Laser beams, by contrast, keep their focus, allowing them to shuttle the already greater quantities of information they encode over longer distances without using the extra power needed by radio transmitters. “Laser communication becomes more advantageous the farther out you go,” says Donald Cornwell, mission manager for the Lunar Laser Communication Demonstration project on LADEE at NASA’s Goddard Space Flight Center in Greenbelt, Maryland.

In 1992, the Galileo probe, on its way to Jupiter, spotted laser pulses sent more than 6 million kilometers from Earth. A laser on Earth pinged the Mars Global Surveyor in 2005. Another struck the MESSENGER mission en route to Mercury, which responded with its own laser pulses. In January this year, the Lunar Reconnaissance Orbiter received the first primitive message sent by laser to the Moon — an image of the Mona Lisa that travelled pixel by pixel in a sort of Morse code.
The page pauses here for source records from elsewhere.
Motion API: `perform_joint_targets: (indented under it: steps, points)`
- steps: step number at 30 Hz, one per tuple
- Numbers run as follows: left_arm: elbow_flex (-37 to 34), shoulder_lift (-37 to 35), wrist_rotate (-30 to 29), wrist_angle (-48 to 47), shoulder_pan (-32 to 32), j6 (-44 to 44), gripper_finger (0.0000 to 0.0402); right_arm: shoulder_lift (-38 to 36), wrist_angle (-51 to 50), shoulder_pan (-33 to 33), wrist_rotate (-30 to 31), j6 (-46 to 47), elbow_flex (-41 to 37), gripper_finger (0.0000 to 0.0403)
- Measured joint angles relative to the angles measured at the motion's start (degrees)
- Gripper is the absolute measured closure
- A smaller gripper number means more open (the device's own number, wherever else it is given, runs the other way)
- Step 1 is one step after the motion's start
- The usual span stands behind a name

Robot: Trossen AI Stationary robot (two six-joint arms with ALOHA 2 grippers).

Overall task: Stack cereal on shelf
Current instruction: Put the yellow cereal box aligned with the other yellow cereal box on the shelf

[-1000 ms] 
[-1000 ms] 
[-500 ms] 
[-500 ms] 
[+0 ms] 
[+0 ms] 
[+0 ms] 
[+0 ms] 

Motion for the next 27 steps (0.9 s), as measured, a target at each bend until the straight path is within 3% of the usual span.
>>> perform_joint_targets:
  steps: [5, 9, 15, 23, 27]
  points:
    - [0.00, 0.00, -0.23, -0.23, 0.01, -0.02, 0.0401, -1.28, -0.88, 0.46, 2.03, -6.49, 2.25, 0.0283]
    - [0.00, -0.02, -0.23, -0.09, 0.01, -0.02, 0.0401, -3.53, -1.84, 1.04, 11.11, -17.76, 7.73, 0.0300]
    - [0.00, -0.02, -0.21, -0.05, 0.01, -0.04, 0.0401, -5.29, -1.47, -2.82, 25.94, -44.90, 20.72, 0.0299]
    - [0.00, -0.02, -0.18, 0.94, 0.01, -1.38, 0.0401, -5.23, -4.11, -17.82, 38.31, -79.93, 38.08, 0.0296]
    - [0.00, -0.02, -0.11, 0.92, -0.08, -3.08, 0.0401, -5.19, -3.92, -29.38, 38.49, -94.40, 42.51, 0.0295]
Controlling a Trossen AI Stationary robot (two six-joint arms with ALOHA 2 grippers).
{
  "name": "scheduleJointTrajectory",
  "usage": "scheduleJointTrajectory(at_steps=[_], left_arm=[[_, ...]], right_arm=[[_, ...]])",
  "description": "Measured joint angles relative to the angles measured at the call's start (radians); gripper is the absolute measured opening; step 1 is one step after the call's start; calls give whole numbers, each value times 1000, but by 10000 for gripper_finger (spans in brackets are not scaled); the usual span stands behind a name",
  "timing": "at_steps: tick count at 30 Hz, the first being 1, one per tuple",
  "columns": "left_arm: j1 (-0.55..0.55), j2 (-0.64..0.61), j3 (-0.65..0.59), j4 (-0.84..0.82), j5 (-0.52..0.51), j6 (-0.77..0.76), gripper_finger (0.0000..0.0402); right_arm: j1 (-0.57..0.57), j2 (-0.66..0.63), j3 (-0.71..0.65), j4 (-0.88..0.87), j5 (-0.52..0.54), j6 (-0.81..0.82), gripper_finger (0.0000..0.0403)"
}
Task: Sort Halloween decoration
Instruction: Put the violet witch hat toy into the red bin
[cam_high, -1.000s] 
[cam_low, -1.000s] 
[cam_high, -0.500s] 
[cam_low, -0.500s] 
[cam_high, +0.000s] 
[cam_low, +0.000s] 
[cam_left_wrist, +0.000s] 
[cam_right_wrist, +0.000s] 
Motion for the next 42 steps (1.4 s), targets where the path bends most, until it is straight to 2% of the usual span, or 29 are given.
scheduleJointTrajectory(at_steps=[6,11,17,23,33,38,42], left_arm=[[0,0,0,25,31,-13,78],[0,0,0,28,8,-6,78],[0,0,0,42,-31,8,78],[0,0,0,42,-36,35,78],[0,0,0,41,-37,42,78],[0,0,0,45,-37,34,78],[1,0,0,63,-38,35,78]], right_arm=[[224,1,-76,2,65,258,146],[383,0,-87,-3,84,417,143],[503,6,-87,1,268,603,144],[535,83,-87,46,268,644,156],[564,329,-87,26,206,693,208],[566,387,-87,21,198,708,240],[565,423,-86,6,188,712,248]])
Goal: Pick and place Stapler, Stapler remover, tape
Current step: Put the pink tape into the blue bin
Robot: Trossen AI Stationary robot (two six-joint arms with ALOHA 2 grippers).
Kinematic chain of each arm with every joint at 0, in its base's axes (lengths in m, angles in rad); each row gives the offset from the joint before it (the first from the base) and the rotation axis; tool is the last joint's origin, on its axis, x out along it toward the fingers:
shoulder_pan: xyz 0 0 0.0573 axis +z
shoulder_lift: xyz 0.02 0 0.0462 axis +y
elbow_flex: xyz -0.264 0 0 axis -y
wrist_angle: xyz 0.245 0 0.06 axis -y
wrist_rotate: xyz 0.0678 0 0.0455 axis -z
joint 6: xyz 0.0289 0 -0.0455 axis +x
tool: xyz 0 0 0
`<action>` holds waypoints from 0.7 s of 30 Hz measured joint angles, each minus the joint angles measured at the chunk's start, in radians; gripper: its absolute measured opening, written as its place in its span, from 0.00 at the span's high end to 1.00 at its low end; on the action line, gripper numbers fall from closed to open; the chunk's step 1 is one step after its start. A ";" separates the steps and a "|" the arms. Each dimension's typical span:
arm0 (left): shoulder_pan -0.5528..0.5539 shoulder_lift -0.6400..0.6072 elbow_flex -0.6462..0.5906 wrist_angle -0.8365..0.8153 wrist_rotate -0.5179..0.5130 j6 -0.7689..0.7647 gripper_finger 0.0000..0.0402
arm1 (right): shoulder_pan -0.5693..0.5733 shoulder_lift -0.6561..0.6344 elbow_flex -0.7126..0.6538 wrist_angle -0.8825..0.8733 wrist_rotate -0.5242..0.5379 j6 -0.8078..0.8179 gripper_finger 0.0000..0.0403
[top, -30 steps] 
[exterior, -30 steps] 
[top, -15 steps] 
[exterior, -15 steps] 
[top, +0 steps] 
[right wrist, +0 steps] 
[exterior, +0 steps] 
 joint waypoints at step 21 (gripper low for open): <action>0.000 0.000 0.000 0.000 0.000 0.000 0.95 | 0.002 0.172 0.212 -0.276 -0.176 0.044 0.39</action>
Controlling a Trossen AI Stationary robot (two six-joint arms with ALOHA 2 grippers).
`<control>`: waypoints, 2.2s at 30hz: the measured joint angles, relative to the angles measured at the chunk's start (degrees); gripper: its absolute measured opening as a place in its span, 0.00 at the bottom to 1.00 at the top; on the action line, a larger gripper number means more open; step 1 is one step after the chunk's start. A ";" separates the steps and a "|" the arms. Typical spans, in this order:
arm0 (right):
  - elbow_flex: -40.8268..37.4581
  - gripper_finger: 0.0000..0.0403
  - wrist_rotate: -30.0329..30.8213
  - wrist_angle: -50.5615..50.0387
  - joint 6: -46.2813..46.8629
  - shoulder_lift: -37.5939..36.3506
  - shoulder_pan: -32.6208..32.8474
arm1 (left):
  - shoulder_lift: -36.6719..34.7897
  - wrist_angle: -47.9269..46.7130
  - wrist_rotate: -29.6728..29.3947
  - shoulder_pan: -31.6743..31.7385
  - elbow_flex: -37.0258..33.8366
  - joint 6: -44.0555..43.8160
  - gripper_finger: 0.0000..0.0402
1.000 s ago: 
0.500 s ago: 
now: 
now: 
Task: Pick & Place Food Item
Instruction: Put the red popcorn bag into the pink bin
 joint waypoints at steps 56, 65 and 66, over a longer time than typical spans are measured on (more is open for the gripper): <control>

LADEE carries NASA’s first dedicated laser communications system. With a bandwidth of 622 megabits per second, more than six times what is possible with radio from the distance of the Moon, the system can broadcast high-definition television-quality video. But even though its AM optical system is good at penetrating Earth’s turbulent atmosphere, it will still need a backup radio link for cloudy days when the laser is blocked. To minimize this problem, LADEE’s primary ground station is in a largely cloudless desert in New Mexico, with alternative sites in two other sunny spots: California and the Canary Islands.